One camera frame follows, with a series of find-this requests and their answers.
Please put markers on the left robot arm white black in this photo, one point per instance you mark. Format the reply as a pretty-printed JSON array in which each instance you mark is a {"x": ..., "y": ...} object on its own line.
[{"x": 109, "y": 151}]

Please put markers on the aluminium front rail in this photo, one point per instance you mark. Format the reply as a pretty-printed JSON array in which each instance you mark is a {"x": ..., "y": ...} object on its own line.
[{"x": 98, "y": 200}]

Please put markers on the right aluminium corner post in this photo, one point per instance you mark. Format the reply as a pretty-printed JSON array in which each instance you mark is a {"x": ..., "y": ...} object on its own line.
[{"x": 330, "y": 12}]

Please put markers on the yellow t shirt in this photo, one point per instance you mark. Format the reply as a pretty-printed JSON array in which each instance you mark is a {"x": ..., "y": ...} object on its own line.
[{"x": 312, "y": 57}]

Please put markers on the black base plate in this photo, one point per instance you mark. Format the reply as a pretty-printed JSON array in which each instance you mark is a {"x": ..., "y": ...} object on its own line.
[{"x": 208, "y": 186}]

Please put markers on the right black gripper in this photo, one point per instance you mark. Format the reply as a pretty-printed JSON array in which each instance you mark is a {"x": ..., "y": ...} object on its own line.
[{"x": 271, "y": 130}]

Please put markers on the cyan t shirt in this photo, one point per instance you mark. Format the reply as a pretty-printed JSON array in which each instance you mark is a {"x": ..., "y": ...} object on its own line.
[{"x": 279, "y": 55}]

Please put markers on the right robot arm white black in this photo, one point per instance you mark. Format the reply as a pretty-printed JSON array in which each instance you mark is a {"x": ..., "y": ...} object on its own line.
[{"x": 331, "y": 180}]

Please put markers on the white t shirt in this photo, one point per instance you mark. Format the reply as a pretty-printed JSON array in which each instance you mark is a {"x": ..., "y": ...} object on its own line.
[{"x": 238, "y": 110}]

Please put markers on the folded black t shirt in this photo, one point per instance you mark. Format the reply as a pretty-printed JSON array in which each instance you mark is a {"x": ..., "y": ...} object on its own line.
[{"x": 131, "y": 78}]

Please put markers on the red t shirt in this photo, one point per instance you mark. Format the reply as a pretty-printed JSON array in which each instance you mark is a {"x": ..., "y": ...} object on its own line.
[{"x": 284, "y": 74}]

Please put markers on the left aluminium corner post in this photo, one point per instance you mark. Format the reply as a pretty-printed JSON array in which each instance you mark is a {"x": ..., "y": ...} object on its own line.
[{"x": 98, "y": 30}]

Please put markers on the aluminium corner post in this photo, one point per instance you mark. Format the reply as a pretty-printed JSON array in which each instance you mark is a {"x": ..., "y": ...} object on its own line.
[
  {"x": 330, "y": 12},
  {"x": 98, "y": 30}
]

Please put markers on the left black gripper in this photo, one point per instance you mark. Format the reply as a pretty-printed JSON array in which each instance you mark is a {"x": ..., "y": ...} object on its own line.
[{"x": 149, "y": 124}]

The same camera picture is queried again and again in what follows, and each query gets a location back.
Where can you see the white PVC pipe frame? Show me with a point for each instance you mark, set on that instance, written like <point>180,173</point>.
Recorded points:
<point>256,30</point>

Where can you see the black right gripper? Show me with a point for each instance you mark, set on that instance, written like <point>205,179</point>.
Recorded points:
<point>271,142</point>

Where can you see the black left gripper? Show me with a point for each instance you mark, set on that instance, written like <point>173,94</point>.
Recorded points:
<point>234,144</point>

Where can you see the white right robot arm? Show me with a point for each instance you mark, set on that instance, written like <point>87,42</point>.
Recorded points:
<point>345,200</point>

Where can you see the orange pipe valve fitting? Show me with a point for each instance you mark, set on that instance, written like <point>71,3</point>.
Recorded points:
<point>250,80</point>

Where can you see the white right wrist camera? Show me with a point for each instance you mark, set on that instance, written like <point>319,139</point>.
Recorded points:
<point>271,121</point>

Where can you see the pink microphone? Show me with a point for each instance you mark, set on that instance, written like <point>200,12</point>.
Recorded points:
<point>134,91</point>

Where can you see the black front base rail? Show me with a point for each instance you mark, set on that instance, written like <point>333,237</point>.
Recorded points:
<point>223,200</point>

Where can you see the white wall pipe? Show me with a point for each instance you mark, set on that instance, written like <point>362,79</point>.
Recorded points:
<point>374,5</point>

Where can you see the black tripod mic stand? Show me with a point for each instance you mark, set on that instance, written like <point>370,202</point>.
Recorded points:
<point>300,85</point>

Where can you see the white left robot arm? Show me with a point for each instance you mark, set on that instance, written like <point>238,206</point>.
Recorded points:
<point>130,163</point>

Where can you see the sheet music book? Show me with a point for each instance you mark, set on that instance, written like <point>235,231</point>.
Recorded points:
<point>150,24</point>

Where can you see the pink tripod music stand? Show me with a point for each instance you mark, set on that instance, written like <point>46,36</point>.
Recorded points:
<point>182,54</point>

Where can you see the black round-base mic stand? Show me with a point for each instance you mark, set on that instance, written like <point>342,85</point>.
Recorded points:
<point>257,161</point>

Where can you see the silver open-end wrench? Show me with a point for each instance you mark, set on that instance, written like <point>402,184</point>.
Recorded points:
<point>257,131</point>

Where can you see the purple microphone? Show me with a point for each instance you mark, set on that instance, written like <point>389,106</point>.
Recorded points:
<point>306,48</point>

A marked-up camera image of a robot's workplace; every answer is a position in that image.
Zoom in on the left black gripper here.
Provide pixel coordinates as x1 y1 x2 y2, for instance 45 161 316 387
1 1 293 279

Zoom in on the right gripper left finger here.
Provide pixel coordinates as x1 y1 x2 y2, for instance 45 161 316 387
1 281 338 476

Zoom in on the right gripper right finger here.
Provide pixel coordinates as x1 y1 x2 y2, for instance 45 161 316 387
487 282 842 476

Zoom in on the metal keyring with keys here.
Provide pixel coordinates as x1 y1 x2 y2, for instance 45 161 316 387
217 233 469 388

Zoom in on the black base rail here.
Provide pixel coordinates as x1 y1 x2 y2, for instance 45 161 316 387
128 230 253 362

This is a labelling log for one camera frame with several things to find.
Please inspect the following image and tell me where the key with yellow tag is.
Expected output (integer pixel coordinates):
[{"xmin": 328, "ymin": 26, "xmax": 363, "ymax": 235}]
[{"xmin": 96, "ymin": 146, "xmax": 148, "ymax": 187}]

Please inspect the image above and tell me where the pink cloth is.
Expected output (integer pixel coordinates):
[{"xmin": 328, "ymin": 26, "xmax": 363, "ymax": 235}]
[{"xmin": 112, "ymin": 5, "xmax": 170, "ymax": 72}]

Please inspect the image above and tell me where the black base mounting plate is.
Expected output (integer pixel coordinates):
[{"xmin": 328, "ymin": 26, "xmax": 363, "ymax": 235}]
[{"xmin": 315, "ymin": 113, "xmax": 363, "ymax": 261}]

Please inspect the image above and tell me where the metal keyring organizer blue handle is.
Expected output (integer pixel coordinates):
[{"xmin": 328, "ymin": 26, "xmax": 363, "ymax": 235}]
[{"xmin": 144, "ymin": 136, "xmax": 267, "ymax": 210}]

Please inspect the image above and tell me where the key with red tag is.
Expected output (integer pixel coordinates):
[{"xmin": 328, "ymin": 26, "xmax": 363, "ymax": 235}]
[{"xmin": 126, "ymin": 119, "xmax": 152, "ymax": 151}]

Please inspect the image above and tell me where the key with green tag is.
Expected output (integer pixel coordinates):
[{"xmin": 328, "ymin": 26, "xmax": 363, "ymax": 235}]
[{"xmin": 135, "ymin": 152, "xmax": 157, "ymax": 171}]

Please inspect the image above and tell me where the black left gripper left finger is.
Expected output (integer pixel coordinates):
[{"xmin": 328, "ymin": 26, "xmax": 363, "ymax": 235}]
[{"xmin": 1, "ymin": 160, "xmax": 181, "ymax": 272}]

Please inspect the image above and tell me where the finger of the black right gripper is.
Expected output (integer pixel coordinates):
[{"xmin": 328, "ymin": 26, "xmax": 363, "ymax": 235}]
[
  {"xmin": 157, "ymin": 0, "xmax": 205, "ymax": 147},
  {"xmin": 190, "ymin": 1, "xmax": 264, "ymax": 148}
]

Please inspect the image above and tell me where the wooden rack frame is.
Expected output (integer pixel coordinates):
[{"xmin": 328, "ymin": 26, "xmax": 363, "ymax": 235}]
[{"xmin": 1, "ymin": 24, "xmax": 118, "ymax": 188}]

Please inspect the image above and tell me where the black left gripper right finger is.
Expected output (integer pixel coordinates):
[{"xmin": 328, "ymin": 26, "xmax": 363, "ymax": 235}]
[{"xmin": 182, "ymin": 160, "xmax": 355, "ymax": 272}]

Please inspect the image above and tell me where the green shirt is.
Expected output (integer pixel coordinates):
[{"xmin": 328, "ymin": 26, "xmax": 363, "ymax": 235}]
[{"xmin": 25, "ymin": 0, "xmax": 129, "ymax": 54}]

----

#### [WORK ITEM]
Please reproduce exactly the lines in the listing above from the one containing "The same camera" through the one containing "<point>271,121</point>", both included, and nothing more.

#### [RESPONSE]
The same camera picture is queried again and again in what follows, and each query gets a location back.
Where can you see the white PVC pipe frame? Show me with a point for each instance you mark, set on that instance, written like <point>180,173</point>.
Recorded points:
<point>256,30</point>

Where can you see the black right gripper? Show me with a point for each instance you mark, set on that instance, written like <point>205,179</point>.
Recorded points:
<point>271,142</point>

Where can you see the black left gripper? Show me with a point for each instance you mark, set on that instance, written like <point>173,94</point>.
Recorded points:
<point>234,144</point>

Where can you see the white right robot arm? Show me with a point for each instance you mark, set on that instance, written like <point>87,42</point>.
Recorded points:
<point>345,200</point>

Where can you see the orange pipe valve fitting? Show me with a point for each instance you mark, set on that instance, written like <point>71,3</point>.
Recorded points:
<point>250,80</point>

Where can you see the white right wrist camera? Show me with a point for each instance you mark, set on that instance, written like <point>319,139</point>.
Recorded points:
<point>271,121</point>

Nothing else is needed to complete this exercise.